La semplicità  è data dal modo intuitivo con cui si adopera il telefono di Apple rispetto ai super-complessi telefoni giapponesi, in cui i fabbricanti infilano migliaia di funzionalità  per renderli sempre più attraenti all’occhio del pubblico smaliziato. L’integrazione è un qualcosa che i pur complessi telefoni cellulari giapponesi hanno, ma non ai livelli di quello di Apple. Il candore, infine, è quello che riesce a far scoccare la scintilla della genuina sorpresa nel pubblico locale. Il giapponese si emoziona perché ragiona con il suo cervello – molto più di quanto non faccia ad esempio l’individualista occidentale in realtà  schiacciato da moda e pubblicità  – e trova all’interno dell’iPhone qualche motivo di tentennamento ma anche la logica e l’intensità  di un apparecchio nuovo, innovativo e bello, che al tempo stesso comunica potenza di uso ma anche semplicità .

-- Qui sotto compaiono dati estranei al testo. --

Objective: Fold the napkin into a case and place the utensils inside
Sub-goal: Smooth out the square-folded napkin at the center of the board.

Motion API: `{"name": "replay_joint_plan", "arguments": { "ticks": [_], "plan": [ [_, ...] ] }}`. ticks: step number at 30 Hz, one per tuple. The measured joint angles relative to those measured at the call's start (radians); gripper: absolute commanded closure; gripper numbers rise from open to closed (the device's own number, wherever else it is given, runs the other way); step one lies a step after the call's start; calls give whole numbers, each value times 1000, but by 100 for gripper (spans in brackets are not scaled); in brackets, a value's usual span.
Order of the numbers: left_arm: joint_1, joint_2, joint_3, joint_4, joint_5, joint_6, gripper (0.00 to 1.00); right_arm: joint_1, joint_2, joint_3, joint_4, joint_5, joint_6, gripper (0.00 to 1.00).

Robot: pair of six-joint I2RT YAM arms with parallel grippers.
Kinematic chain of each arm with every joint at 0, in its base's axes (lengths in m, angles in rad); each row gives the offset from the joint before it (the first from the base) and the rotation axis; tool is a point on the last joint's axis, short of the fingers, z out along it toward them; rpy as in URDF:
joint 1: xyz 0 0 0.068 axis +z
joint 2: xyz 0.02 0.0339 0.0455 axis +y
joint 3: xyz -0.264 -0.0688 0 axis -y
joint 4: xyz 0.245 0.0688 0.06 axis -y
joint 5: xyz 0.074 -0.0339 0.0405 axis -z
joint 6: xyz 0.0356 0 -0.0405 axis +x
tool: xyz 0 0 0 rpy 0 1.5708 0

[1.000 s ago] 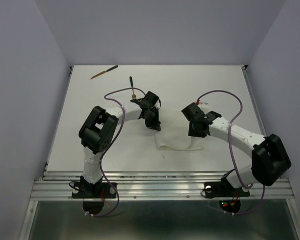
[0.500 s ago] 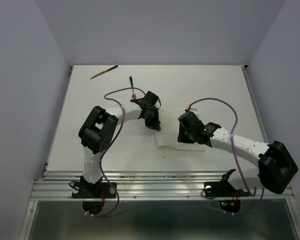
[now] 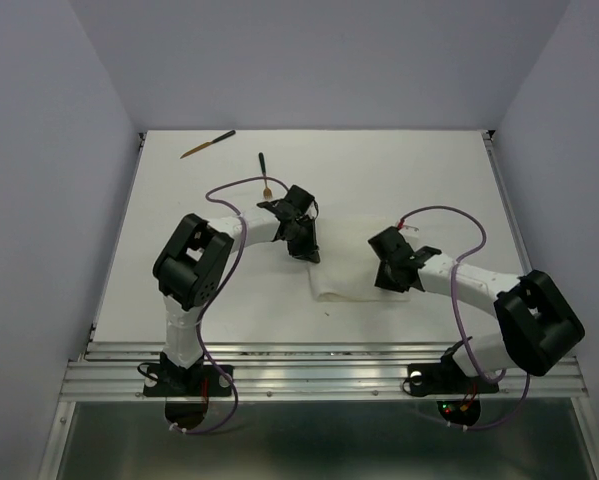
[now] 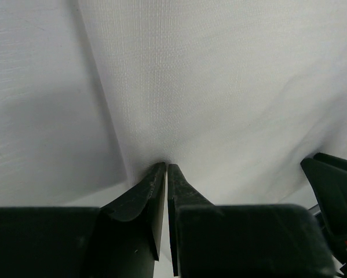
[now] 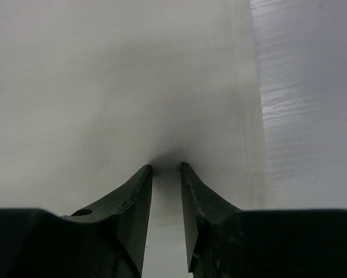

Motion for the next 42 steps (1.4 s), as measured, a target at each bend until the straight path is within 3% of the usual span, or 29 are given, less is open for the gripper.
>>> {"name": "replay_joint_plan", "arguments": {
  "ticks": [12,14,20,23,27,33,42],
  "plan": [
    [5,-46,-51,-11,-3,14,81,-92,192,109,204,77,-165,64],
    [7,-46,-33,-37,-13,25,81,-109,217,141,218,74,-204,60],
    [32,-46,31,-69,-33,56,81,-111,127,145,216,-26,-222,34],
    [51,-45,32,-72,-34,63,81,-111,-1,103,247,-129,-188,22],
    [71,-33,33,-73,-35,69,81,-111,-151,-9,323,-274,-127,15],
    [76,13,45,-67,-24,77,81,-93,-262,-204,422,-452,51,13],
    [76,15,46,-64,-23,78,81,-49,-285,-361,580,-542,316,11]
  ]
}}
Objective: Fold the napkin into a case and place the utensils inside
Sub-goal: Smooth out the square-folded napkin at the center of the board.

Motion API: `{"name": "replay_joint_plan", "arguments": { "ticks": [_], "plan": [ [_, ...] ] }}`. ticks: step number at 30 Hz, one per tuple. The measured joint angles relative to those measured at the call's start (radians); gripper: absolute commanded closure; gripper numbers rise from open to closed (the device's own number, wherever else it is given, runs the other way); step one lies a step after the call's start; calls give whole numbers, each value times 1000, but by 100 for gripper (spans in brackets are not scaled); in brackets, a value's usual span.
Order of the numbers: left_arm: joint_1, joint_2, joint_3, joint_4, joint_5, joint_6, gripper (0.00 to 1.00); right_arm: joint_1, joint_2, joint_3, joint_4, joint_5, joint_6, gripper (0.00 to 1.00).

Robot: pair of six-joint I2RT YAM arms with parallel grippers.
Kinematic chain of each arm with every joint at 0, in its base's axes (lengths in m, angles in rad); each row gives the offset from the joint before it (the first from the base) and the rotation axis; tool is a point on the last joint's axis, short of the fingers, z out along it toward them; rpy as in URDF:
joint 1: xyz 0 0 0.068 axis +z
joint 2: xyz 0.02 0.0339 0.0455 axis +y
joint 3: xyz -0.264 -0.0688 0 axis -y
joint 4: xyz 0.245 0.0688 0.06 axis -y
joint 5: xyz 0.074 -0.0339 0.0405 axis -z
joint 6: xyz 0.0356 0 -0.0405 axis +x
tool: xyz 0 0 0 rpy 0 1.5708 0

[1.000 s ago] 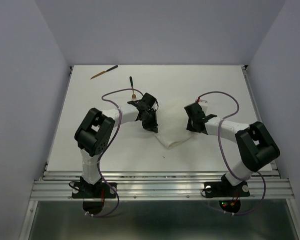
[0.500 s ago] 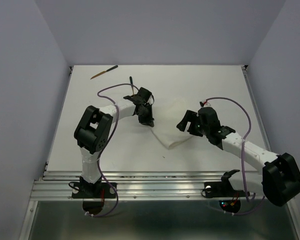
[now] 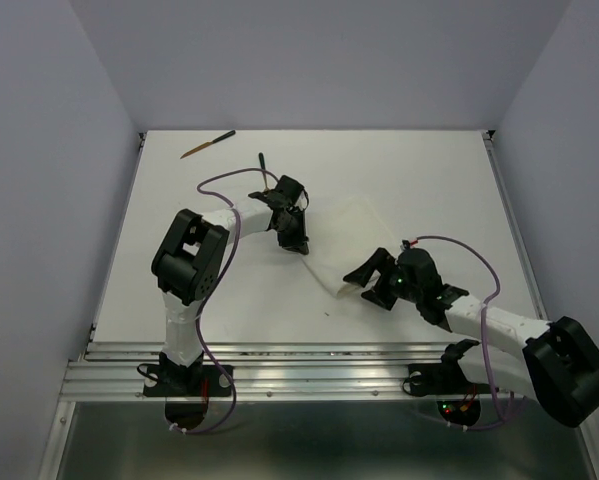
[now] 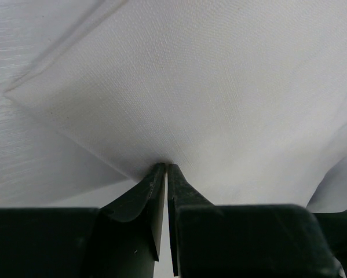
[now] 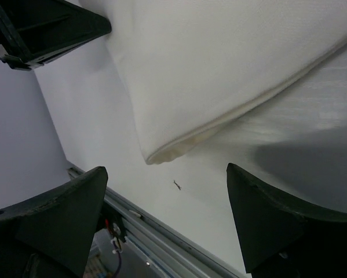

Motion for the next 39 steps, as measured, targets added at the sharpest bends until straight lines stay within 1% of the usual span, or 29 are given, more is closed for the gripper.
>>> {"name": "replay_joint_plan", "arguments": {
  "ticks": [3,8,16,21,25,39],
  "plan": [
    [0,1,0,3,3,0,81,4,15,-28,75,-14,67,11],
    [0,1,0,5,6,0,81,4,91,-54,224,-32,158,11],
    [1,1,-9,21,16,0,81,4,171,-54,388,-37,223,11],
    [1,0,-16,35,24,0,81,6,259,-54,476,-37,250,11],
    [1,-3,-21,42,25,0,81,17,317,-54,518,-35,263,11],
    [1,-3,-23,45,26,0,81,50,381,-29,573,-30,257,11]
  ]
}}
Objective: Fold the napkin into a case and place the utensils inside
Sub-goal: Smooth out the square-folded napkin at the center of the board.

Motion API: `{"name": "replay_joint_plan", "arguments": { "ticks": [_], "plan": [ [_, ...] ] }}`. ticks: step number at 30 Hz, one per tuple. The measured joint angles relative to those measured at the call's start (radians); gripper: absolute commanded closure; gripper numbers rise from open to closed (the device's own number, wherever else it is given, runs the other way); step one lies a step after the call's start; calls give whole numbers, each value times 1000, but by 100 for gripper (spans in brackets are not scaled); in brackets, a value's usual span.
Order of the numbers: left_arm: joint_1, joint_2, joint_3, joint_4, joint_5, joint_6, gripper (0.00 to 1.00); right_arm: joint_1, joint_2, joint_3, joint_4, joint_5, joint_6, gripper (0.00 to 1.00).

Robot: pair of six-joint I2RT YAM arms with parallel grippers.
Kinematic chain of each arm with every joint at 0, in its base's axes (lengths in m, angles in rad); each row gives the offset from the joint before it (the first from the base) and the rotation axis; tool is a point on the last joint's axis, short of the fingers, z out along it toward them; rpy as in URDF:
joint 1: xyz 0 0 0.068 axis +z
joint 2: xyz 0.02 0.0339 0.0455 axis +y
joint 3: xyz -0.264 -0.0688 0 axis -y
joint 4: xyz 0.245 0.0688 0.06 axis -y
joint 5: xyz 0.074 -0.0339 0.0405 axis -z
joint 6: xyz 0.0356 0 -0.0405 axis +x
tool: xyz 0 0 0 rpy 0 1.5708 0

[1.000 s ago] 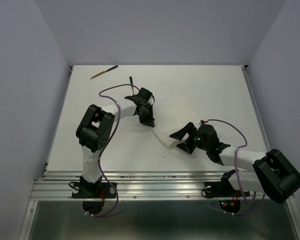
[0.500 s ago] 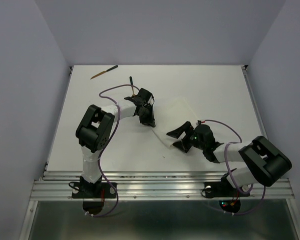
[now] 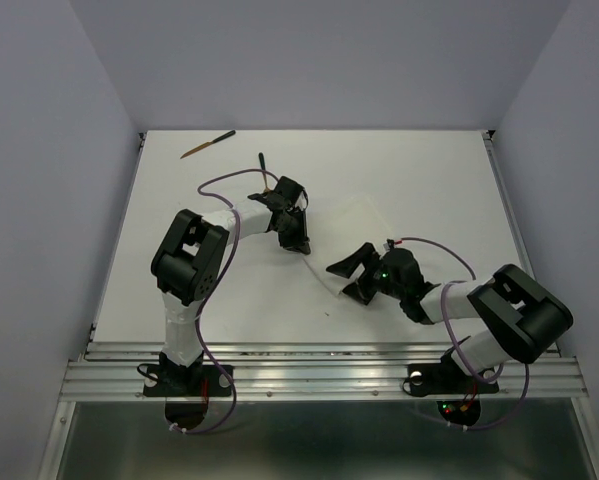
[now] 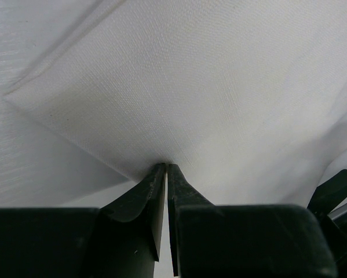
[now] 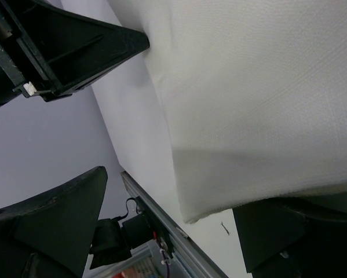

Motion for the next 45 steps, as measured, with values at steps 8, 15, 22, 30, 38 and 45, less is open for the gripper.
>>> {"name": "replay_joint_plan", "arguments": {
  "ticks": [8,15,22,30,38,45],
  "plan": [
    [0,0,0,2,3,0,81,28,5,23,-5,-64,-62,11],
    [0,0,0,3,4,1,81,40,5,96,-94,-108,-138,11],
    [0,0,0,3,5,4,81,40,-2,101,-163,-50,-157,11],
    [0,0,0,3,6,7,81,41,89,103,-37,-53,-120,11],
    [0,0,0,4,6,7,81,56,100,103,-13,-129,-142,11],
    [0,2,0,7,8,7,81,64,37,133,-93,-232,-248,12]
  ]
}}
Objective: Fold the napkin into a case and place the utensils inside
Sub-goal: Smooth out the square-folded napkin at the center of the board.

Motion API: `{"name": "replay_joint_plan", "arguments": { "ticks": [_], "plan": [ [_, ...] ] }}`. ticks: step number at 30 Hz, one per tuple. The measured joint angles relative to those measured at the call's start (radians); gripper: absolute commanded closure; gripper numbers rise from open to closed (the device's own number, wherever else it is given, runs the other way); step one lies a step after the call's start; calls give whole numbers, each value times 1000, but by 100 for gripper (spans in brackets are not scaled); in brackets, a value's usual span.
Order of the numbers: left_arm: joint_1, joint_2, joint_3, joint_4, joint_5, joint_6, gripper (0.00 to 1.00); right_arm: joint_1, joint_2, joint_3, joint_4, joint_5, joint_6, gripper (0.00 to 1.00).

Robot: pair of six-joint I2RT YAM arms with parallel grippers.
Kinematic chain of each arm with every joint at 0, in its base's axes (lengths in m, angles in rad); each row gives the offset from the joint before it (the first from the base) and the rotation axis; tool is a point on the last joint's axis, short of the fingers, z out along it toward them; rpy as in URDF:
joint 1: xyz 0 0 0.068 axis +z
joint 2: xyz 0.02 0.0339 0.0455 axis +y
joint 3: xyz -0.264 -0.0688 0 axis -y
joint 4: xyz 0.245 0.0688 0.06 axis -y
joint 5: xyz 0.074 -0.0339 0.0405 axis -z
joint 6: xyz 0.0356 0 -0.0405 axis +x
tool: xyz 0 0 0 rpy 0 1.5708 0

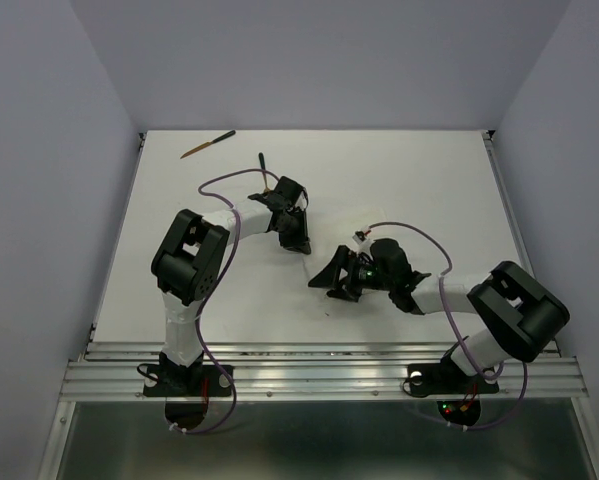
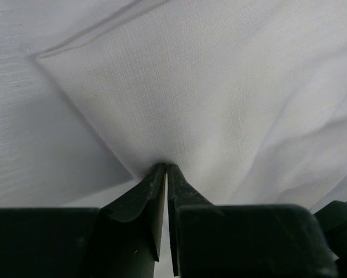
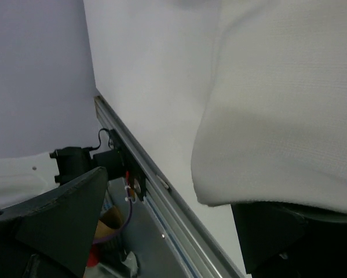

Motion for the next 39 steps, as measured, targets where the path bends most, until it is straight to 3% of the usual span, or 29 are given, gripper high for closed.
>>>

La squadra navale del Commodoro Perry aveva sbloccato dopo alcuni secoli l’isolamento commerciale e culturale giapponese, portando l’anonimo poeta a comporre un breve kyoka dalla doppia lettura basata sulla ambiguità  delle omofonie nipponiche: “risvegliati dal sonno di un mondo in pace e tranquillo dal forte té Jokisen, con sole quattro tazze della bevanda non si può più dormire alla notte”. Che, nella lettura alternativa suona invece: “Le navi a vapore ruppero il lungo periodo di calma nel Pacifico, bastarono quattro semplici navi per farci perdere il sonno alla notte”.

L’iPhone arriva poco più di un secolo e mezzo dopo la Mississippi, la Plymouth, la Saratoga e la Susquehanna, ma sta avendo un effetto ancor più distruttivo sulla mente e nello spirito dei giapponesi.